The New Mobility: Managing Growth, Security, and Social Justice
Since the 2008 recession which touched most countries in the world, governments and citizens alike have been concerned about maintaining sufficient levels of economic growth to support their standard of living. The jobs and government revenues lost during the recession and the debt crises that followed and that remain to this day have served to remind us that standards of living are fragile. The crisis in the Eurozone and the shaky recoveries in many countries of both the developed and developing world are exacerbated by their ageing societies and shrinking work forces, which point ultimately to their need for international migrants. The need for migrants to sustain standards of living in many countries will bring with it significant policy challenges with regard to security, social well-being, and social justice. The 2013 International Metropolis Conference, which will take place in Tampere, Finland, will contextualize international migration within a framework that looks at simultaneously managing economic and population growth, security, and social justice.

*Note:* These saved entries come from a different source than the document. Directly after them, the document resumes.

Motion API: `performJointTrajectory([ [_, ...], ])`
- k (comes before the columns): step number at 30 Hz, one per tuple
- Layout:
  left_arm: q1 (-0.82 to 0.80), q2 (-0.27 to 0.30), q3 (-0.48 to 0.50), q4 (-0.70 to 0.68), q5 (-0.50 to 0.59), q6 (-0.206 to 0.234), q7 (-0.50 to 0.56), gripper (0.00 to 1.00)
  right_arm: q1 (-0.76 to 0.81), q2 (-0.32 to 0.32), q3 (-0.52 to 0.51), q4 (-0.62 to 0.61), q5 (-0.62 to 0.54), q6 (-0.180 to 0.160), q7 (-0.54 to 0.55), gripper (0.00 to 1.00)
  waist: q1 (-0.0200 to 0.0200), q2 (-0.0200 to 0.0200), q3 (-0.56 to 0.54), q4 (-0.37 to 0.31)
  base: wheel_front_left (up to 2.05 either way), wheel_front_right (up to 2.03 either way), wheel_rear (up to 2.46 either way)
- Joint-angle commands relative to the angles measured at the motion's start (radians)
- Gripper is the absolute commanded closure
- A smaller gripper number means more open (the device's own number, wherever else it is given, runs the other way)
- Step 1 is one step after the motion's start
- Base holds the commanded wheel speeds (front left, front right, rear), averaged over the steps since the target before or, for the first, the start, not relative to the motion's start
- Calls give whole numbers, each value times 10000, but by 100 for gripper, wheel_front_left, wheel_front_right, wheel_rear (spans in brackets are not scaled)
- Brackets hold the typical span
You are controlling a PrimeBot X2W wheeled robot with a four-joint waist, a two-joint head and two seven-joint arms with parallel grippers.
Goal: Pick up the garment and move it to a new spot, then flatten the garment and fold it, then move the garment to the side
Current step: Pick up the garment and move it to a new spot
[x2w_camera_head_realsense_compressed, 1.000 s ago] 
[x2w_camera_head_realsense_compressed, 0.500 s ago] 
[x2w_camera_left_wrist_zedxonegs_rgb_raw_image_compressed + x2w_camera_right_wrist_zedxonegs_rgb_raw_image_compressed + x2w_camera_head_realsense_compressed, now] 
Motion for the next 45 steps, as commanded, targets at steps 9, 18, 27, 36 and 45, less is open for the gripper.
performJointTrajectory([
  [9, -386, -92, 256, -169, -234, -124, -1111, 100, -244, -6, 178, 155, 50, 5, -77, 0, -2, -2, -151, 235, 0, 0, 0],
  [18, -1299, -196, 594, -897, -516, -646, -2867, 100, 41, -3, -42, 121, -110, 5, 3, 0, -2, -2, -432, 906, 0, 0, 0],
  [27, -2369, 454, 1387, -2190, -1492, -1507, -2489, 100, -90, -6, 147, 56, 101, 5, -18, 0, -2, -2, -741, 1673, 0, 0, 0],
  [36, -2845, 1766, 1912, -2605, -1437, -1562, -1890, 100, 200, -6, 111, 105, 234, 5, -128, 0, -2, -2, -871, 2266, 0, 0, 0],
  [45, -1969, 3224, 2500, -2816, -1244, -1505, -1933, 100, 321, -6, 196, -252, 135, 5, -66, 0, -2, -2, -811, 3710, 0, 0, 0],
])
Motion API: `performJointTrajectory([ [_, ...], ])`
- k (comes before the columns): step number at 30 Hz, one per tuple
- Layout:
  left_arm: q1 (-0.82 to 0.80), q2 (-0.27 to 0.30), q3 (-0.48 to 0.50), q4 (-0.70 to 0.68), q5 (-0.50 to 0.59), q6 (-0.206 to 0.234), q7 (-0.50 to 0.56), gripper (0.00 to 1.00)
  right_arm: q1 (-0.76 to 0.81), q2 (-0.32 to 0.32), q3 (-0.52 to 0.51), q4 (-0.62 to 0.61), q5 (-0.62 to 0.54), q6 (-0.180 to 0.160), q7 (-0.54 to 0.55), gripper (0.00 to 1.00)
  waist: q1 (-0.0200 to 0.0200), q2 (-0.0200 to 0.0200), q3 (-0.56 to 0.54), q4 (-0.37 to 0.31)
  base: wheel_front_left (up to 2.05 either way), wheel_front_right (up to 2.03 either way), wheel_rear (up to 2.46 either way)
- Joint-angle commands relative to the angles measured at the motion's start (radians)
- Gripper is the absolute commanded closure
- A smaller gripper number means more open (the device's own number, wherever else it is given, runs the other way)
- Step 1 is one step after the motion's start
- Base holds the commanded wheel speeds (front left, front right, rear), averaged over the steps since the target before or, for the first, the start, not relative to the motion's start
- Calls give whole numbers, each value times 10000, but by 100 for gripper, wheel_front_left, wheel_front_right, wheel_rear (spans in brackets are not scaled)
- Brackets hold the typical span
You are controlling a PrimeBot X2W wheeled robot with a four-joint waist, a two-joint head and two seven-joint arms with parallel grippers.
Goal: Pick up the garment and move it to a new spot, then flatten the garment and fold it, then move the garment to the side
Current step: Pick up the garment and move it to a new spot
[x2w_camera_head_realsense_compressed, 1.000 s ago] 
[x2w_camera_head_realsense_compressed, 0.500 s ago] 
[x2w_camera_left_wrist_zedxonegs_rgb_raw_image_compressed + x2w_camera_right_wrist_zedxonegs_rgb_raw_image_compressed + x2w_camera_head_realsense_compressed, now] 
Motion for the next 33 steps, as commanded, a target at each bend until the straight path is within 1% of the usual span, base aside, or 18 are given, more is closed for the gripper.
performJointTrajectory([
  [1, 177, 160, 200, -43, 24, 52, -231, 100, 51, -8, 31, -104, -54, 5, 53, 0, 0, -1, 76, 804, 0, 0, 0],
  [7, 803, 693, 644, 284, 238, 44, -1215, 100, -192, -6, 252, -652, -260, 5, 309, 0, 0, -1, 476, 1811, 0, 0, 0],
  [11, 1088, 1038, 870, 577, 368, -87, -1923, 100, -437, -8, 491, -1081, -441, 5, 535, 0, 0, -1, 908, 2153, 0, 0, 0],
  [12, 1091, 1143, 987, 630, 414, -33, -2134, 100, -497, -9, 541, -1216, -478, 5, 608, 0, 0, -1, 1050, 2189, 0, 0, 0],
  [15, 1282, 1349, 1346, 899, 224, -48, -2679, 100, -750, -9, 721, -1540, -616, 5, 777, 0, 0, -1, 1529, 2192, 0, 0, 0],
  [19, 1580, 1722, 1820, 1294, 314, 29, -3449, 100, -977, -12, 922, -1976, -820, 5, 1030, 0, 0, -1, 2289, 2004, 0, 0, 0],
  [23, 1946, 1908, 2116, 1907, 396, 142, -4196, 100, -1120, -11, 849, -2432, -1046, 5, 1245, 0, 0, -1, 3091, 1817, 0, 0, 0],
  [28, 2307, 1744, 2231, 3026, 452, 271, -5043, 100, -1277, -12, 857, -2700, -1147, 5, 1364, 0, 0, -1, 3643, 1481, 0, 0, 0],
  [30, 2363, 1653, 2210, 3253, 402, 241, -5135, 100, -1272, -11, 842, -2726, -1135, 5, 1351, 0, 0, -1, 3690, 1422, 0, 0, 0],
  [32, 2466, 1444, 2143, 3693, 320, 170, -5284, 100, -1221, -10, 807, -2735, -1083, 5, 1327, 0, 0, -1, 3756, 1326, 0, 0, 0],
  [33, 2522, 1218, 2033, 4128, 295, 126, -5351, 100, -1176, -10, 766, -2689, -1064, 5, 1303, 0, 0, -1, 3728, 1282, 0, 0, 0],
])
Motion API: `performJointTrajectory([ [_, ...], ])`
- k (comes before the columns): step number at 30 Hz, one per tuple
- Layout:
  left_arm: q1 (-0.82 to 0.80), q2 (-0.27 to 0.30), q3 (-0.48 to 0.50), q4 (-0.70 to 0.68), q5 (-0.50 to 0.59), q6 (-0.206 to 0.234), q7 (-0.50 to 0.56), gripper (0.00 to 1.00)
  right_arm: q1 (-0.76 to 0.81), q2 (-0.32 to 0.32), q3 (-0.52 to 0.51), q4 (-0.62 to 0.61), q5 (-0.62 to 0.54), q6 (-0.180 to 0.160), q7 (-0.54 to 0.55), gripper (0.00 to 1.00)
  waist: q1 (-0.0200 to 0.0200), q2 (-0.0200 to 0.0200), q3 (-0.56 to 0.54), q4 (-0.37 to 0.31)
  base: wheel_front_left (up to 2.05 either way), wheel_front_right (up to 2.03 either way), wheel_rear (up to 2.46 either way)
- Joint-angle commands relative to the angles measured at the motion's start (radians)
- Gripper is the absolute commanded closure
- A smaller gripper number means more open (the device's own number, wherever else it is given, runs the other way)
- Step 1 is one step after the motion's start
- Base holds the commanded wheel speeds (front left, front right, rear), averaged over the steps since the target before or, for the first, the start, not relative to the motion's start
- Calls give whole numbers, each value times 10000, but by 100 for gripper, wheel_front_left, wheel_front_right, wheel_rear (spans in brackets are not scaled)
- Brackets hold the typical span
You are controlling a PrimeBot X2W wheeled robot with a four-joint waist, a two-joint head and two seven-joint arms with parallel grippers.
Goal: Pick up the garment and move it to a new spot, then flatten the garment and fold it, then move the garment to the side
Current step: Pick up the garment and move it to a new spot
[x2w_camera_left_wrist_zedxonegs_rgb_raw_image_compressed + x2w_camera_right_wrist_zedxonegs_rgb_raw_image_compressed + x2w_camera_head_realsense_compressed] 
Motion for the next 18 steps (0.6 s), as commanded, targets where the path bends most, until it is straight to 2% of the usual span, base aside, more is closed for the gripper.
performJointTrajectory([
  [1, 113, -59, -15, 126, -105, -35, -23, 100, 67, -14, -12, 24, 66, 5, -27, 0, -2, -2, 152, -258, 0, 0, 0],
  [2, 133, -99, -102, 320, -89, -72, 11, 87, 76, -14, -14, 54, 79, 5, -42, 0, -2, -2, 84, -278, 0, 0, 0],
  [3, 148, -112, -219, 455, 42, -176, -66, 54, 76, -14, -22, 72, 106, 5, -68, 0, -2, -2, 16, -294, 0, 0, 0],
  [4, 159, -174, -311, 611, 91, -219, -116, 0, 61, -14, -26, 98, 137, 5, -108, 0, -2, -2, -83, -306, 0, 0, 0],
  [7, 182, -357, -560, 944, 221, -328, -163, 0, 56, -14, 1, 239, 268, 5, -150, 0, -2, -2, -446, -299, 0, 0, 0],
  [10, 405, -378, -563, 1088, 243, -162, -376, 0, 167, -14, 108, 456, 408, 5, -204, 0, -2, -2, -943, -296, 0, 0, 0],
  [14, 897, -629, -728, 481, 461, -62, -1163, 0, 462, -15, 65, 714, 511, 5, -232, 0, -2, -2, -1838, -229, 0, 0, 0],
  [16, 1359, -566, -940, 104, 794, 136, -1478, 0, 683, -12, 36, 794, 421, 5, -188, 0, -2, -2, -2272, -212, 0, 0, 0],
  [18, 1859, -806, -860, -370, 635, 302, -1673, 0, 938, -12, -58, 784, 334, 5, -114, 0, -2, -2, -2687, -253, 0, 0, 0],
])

High levels of increasingly complex international migration, the new mobility, have formed the basis of many conferences over the past five years. In Tampere, Metropolis plans to explore the new mobility from the broader context of how contemporary societies should integrate migration in their economic planning as well as their planning for social justice and security. The global economic and financial environment that we will take into account at this conference includes the growing international competition for migrants, especially those with high skills, the development-induced reversal of many migration flows and the high levels of multiple migration that globalization has encouraged, how to manage the unmet demand to migrate from countries with younger populations and high levels of unemployment among young people, and the effects on immigrant integration of the diminishing of the welfare state in many countries as government debt levels force expenditure reductions on social programs and wealth re-distribution.
Tampere is well-known to those in the field of international migration. In the 1999 Special European Council of Tampere, the EU began the process of making freedom, security and justice, including creating common policies on asylum and migration, a top priority. The 2013 International Metropolis Conference will take place, furthermore, in one of the Nordic advanced welfare states, famous for their warm welcome to newcomers, which has helped to foster the migrants’ transition from outsider to insider. In the same vein, these socio-democratic welfare states allowed for a mild form of multiculturalism. But with the declining economic fortunes of advanced welfare states, such a smooth reception can no longer be taken for granted. Today, a more assimilationist mood prevails, and impatience over the management of immigration and integration has become de rigueur, as is the case in many other countries throughout the world. More nationalist and anti-immigrant movements are acquiring political influence, and this changing political landscape is significantly affecting immigration and immigrant integration.
Finland has historic connections to Central and Eastern Europe and, especially, to Russia and the post-Soviet states. The fall of the Berlin Wall and the collapse of the Soviet empire fundamentally changed ethnic relations and migratory flows in that region, flows that increased tremendously with the accession of many of them to the European Union. Unfortunately, older forms of ethnic, religious and national loyalties, no longer suppressed by the state, surfaced again, sometimes leading to strife, war, and the persecution of minorities. The situation of Jews, Roma, and Russian speaking minorities are cases in point.
Holding the 2013 International Metropolis Conference in Tampere, Finland, clearly offers us an opportunity par excellence to address global migration issues from the perspective of our host city and country and also from the new perspectives of The New Mobility: Managing Growth, Security, and Social Justice.